> [What this task involves] Check every line of the entries for "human", and copy the lines that hold it.

------ Listed records ------

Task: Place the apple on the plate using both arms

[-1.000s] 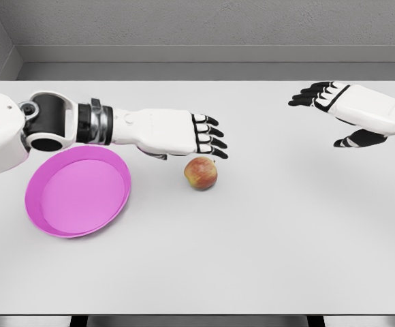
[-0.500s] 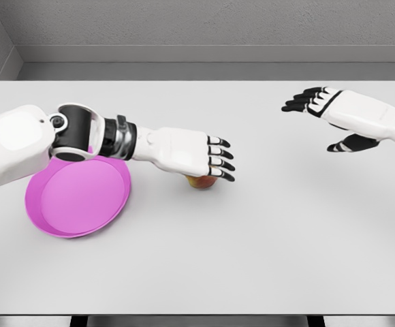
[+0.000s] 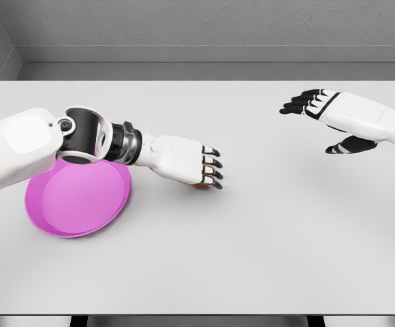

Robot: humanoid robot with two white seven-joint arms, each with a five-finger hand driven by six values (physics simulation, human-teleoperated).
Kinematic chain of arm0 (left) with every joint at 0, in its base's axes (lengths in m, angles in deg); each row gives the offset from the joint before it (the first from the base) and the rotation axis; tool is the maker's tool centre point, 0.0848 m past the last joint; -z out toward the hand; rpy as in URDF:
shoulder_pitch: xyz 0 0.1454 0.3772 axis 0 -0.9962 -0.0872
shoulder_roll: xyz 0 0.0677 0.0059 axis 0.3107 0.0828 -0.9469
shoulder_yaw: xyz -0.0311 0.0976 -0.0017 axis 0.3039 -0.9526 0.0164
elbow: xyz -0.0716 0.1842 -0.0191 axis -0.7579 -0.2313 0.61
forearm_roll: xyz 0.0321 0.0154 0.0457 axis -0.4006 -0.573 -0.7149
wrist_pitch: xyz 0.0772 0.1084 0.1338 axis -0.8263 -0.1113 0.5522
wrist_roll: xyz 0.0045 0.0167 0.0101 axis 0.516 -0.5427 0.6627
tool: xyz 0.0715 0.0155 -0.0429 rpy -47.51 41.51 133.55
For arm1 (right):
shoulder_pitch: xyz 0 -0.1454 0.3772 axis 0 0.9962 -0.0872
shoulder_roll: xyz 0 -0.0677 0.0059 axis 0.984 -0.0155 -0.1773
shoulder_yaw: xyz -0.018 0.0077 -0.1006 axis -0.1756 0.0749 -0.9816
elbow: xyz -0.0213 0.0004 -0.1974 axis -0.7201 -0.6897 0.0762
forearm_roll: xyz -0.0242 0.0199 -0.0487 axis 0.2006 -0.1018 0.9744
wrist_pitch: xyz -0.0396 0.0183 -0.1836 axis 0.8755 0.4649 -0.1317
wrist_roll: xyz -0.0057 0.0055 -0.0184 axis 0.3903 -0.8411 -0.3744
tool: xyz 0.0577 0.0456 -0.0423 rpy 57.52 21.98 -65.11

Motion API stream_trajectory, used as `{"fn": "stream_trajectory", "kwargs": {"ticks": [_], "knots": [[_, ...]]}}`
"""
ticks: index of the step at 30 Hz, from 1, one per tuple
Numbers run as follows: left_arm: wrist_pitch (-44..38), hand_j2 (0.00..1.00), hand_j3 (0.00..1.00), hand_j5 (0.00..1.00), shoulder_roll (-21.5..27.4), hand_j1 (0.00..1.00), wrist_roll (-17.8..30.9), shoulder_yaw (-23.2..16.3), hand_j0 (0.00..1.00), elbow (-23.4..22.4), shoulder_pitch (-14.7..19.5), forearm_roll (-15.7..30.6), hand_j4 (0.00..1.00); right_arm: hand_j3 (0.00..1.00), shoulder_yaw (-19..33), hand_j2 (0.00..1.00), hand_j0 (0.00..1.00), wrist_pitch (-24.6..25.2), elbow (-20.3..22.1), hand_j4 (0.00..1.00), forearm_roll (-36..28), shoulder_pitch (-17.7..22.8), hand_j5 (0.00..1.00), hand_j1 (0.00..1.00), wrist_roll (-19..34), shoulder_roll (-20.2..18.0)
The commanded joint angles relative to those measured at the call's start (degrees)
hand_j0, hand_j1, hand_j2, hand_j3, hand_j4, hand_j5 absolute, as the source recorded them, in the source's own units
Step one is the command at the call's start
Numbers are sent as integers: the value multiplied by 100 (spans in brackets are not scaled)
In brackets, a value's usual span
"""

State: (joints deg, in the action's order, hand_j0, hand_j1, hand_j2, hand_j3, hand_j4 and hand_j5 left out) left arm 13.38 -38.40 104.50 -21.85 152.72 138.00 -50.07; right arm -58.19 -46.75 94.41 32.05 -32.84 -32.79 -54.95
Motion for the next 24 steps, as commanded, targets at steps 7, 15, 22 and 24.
{"fn": "stream_trajectory", "kwargs": {"ticks": [7,15,22,24], "knots": [[-6,100,100,100,-105,100,141,66,100,-7,0,175,100,100,1,100,100,16,2,100,-37,-9,100,100,-3,-15],[-6,100,100,100,-351,100,115,40,100,-350,-9,237,100,100,1,100,100,16,-7,100,-37,-9,100,100,-3,-6],[-6,100,100,100,-369,100,176,4,100,-543,0,166,100,100,1,100,100,16,-7,100,-37,-9,100,100,-3,-15],[-6,100,100,100,-378,100,185,4,100,-631,-9,166,100,100,1,100,100,16,-7,100,-37,-9,100,100,-3,-15]]}}
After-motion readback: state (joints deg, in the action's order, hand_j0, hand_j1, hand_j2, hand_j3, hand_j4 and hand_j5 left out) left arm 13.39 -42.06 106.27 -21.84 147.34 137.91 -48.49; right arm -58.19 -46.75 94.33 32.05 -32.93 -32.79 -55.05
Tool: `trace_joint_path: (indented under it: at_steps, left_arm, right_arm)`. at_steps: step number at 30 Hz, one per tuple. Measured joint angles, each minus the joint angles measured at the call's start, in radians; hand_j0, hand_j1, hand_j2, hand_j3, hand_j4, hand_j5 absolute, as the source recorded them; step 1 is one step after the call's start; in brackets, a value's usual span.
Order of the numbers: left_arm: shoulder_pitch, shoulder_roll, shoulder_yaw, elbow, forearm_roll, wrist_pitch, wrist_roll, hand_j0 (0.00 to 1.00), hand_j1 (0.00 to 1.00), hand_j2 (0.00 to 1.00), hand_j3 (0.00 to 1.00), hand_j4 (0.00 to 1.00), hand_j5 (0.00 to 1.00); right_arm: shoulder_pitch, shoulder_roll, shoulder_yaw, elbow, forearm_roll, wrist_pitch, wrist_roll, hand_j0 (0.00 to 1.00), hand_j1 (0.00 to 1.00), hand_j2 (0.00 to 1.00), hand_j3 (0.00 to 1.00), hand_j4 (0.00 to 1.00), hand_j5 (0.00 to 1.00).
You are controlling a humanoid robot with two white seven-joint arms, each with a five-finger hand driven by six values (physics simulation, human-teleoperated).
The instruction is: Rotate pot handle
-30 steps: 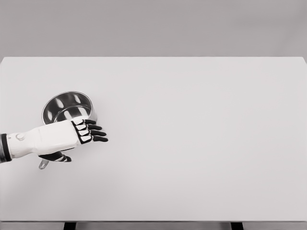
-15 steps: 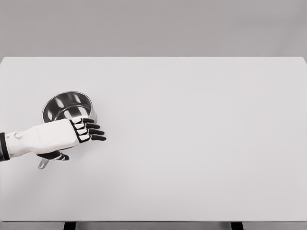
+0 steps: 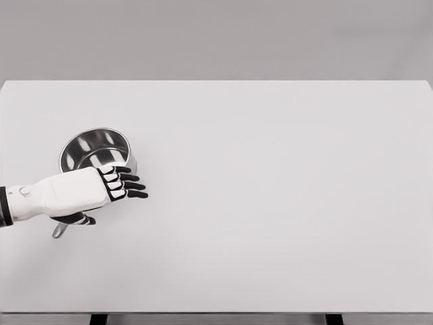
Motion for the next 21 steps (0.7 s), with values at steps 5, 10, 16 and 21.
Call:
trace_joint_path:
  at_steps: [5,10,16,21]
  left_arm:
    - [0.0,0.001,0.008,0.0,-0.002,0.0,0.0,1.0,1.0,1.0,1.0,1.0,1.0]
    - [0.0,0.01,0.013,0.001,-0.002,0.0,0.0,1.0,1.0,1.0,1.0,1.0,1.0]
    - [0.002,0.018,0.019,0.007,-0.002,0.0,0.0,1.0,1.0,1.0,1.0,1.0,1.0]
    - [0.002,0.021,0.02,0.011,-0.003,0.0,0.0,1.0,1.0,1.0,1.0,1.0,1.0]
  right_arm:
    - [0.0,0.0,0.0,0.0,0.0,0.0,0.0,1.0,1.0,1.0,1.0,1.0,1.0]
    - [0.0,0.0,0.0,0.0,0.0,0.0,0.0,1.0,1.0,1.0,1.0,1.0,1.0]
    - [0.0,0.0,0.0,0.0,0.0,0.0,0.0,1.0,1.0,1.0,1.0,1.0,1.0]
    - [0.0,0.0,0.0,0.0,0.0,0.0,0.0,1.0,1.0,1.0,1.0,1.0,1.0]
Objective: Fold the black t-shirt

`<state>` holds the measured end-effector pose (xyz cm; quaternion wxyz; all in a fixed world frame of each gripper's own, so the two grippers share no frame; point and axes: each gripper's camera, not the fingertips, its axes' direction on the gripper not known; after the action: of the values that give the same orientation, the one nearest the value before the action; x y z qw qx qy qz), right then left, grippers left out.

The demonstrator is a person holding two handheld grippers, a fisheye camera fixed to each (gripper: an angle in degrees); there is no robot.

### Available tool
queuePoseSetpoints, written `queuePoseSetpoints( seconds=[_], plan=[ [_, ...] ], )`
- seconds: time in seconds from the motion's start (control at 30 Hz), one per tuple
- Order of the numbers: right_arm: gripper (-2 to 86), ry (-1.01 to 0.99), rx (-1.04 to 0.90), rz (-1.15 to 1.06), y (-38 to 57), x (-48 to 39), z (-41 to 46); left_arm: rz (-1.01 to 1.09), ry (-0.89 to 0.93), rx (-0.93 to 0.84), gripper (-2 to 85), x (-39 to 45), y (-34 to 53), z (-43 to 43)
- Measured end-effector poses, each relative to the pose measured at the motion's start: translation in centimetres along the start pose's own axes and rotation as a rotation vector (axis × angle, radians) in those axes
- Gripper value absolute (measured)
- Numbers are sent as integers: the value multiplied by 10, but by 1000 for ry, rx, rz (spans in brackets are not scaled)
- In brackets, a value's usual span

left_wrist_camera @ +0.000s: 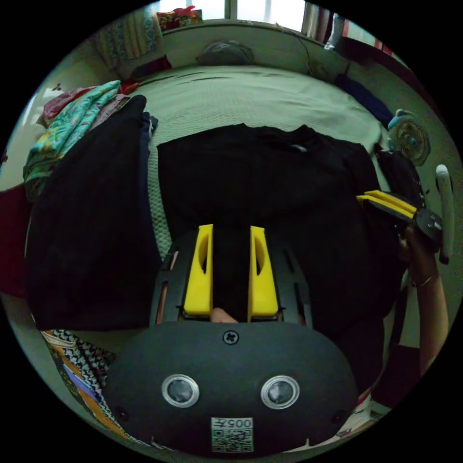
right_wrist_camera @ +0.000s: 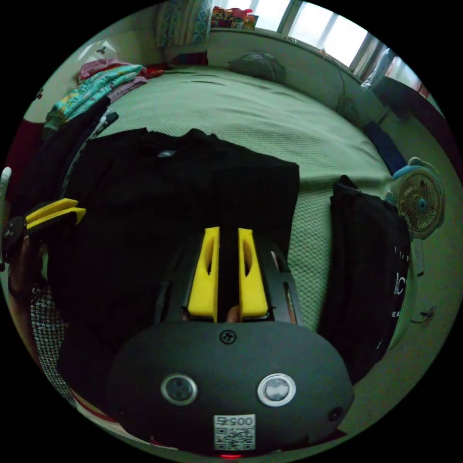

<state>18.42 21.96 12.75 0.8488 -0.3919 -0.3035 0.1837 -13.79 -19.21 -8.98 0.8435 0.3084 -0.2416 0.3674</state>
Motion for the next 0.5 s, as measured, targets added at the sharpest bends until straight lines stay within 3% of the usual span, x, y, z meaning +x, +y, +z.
queuePoseSetpoints(
  seconds=[0.17,0.5],
  plan=[
    [-16,-43,76,56,-40,23,-11,-38,112,44,21,-27,-19,-5],
    [-11,-62,68,478,-58,142,-11,-427,-84,166,1,-127,-6,-31]
  ],
)
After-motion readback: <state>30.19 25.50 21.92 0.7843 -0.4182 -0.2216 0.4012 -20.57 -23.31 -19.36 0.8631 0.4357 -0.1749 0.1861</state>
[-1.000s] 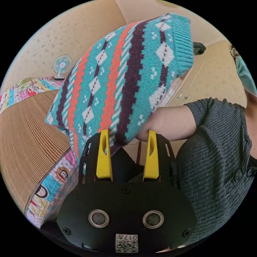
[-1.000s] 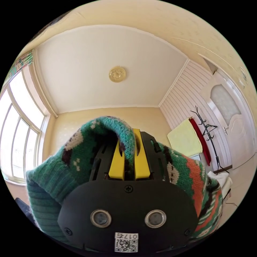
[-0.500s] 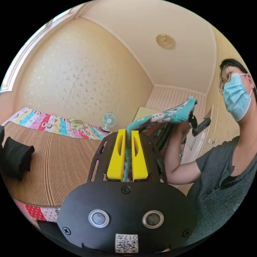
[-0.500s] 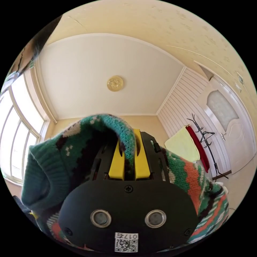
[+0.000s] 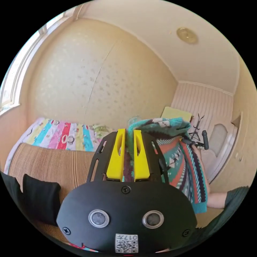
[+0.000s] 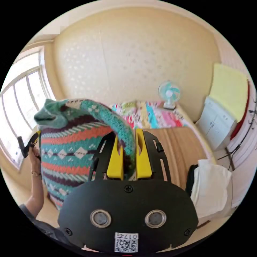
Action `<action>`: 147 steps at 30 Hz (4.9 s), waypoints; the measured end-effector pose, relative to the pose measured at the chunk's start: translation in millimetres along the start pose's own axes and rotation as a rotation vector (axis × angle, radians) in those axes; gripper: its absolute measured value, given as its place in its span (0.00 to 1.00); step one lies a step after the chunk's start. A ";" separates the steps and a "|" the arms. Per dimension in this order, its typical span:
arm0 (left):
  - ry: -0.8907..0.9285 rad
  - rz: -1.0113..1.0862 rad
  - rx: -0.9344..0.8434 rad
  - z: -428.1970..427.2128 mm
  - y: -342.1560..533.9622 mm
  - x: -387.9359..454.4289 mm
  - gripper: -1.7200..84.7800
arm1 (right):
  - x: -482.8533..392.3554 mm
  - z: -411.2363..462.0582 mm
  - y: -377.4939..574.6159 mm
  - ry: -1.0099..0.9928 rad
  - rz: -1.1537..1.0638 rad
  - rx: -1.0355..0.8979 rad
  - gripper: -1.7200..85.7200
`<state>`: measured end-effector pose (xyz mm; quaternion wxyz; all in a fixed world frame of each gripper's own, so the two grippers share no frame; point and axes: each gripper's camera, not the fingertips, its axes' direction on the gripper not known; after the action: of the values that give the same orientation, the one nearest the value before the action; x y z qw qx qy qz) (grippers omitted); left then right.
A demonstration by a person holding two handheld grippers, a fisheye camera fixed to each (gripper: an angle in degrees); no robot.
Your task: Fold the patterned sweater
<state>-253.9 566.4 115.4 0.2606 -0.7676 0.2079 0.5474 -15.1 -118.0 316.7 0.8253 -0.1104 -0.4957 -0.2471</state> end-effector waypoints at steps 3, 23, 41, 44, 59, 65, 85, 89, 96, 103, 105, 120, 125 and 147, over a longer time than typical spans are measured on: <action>-0.031 -0.116 0.026 15.5 29.5 -50.1 0.09 | 24.7 75.6 19.2 -0.044 -0.034 -0.092 0.11; 0.080 -0.428 -0.445 95.9 344.1 -120.8 0.15 | 46.9 247.7 113.8 -0.106 -0.210 -0.388 0.18; 0.116 -0.466 -0.498 57.9 338.1 -140.1 0.12 | 465.9 -66.9 63.9 -0.411 0.750 0.567 0.05; 0.092 -0.469 -0.461 52.5 328.5 -140.5 0.18 | 430.1 -22.7 47.5 -0.165 0.474 0.228 0.10; 0.129 -0.309 -0.642 -24.4 304.4 -149.0 0.07 | 339.9 64.9 178.9 -0.103 0.260 -0.197 0.06; 0.391 -0.460 -0.749 -115.4 363.5 -157.6 0.08 | 382.1 -15.1 308.3 -0.130 0.298 -0.205 0.05; -0.313 -0.899 -0.041 -286.7 403.6 -294.6 0.08 | 118.1 132.1 290.4 -0.151 -0.398 -0.345 0.03; -0.251 -0.674 -0.026 -312.4 391.7 -248.4 0.05 | -14.3 204.6 337.1 -0.005 -0.690 -0.387 0.02; -0.237 -0.325 0.129 -395.1 320.6 -173.5 0.02 | -118.6 289.9 426.6 0.400 -0.907 -0.414 0.02; -0.192 -0.101 0.240 -403.2 204.3 -158.1 0.01 | -142.6 287.7 408.6 0.089 -0.674 -0.412 0.02; -0.095 -0.133 0.191 -381.0 194.4 -165.2 0.01 | -132.6 284.3 398.2 0.015 -0.632 -0.451 0.02; -0.261 -0.797 0.047 -334.2 414.3 -296.6 0.21 | 175.5 140.2 343.8 0.214 -0.333 -0.117 0.02; -0.099 -0.902 0.082 -289.8 423.0 -328.8 0.20 | 264.4 121.9 341.5 0.088 -0.124 -0.092 0.02; 0.150 0.209 -0.361 99.1 207.6 65.0 0.14 | 303.1 25.2 274.7 -0.185 -0.004 -0.013 0.02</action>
<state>-431.5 464.9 -8.4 0.0443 -0.8147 0.2039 0.5411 224.8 36.8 610.7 0.7748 -0.1368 -0.5683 -0.2408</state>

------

> [Task answer]
Robot: humanoid robot with two white seven-joint arms, each with a five-finger hand driven by six values (physics simulation, human-teleoperated).
You are controlling a humanoid robot with two white seven-joint arms, each with a five-finger hand driven by six values (physics simulation, human-teleoperated).

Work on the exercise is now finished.